Trevor Kearns
An Air Force brat, Trevor Conan Kearns has lived on
four continents, swum in two oceans and a handful of seas, hiked
scads of mountains, and met a number of largely well-mannered bears.
He holds a B.A. in English and Japanese from the University of
Wisconsin - Madison and an M.F.A. from Cornell University. His
teaching interests include poetry and poetics, environmental
literature, ecocriticism, film, and science fiction. He lives with
his wife Robin and son Cirdan, along with sundry companion species,
in Wendell.
- Office: N317
- Phone: (413) 775-1264
- Email:kearnst@gcc.mass.edu
Legend of the White Elephant
Trevor Kearns
I dreamt he came walking slow
across a road of water wide as night.
Where he stepped, conscious flowers grew
and began speaking to one another,
debating meaning and meaning's forms.
He was neither large nor small.
The name of every color
was written on his face.
He came before me and swayed,
his eyes a diamond-hooded flame.
His trunk searched me and slid
into my right side.
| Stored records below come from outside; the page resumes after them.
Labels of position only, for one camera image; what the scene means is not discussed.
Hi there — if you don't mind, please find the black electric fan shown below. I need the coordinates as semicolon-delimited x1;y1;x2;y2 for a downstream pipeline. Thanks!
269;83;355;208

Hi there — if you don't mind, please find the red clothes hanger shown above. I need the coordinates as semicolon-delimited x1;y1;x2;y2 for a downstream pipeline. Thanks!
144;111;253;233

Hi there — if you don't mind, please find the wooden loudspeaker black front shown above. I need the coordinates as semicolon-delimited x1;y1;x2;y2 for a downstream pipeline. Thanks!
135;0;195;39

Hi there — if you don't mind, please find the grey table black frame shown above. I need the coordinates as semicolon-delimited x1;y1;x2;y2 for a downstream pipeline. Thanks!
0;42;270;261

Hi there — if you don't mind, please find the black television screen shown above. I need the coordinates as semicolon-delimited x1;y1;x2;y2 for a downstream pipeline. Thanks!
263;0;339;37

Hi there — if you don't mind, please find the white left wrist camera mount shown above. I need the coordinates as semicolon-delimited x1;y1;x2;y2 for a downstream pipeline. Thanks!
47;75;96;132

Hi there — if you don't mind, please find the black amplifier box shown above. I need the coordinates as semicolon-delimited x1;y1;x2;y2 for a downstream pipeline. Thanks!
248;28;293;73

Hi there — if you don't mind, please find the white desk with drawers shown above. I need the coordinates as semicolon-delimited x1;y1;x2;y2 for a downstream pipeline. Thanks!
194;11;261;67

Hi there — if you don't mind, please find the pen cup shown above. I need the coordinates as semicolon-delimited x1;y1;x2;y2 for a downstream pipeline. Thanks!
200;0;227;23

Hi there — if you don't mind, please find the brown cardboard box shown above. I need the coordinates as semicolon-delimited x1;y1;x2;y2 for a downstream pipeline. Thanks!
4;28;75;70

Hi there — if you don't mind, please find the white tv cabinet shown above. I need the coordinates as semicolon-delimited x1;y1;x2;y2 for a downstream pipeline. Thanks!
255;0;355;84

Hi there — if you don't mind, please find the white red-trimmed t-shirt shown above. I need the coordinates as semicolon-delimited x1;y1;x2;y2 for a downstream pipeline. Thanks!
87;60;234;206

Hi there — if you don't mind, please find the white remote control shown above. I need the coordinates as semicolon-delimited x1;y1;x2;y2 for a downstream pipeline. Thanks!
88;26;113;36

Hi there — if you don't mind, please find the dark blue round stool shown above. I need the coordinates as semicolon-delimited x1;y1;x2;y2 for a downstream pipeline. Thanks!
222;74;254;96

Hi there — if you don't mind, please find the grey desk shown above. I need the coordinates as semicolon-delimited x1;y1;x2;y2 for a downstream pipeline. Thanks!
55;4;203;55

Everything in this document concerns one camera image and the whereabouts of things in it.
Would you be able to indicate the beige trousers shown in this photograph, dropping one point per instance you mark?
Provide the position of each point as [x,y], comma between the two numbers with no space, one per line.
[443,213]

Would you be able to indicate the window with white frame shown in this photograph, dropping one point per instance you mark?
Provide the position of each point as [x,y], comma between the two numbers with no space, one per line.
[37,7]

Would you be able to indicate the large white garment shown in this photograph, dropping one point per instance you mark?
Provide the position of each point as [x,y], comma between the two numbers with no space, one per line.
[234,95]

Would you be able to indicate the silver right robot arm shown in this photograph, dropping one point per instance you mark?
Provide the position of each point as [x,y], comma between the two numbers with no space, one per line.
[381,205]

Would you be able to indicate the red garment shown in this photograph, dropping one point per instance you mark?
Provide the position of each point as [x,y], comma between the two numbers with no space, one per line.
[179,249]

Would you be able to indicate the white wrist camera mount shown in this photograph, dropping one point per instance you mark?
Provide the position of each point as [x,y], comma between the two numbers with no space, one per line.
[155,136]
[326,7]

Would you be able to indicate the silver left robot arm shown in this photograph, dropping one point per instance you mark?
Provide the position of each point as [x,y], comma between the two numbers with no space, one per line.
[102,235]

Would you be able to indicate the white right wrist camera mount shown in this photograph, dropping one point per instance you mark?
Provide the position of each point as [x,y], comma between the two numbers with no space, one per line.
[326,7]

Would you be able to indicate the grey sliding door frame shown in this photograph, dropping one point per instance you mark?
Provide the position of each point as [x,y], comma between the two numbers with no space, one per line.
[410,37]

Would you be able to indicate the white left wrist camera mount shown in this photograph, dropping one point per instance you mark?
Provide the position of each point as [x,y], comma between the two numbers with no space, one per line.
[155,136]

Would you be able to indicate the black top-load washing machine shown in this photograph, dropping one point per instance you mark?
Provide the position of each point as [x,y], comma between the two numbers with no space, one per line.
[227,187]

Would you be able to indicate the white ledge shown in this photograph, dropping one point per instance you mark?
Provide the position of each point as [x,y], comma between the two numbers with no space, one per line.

When it withdrew
a perfect lotus nestled in its curve, luminous nut
in its tender shell. Suddenly it was day, bright
fruit trees reached up high around us,
obscuring the earth, then the sky.
Next morning I went into labor.
Clutching a tree branch in the garden,
I delivered. My son was blessed
by ten thousand thousand celestials,
their glowing fingers tracing his features
like feather-shafts of dawn.
Beyond the crowd I spotted him,
neither large nor small, moving a little
and staring at us, then moving back,
restless. I called him up.
As he approached, I saw him squint
in the storm of divinity, his eyes
unrecovered coal. He trembled,
and I gestured, naked with my son.
The trunk scratched over us,
rough as gravel, fumbling here
and there. I had to move it off
my son's face. Finally I took it,
guiding it to my right side,
where it slid in and burned
worse than fire. I gasped and it withdrew.
In it lay the lotus, plump with wisdom,
which he upraised to examine,
then smashed into his mouth. I screamed.
He trampled half the garden finding the gate.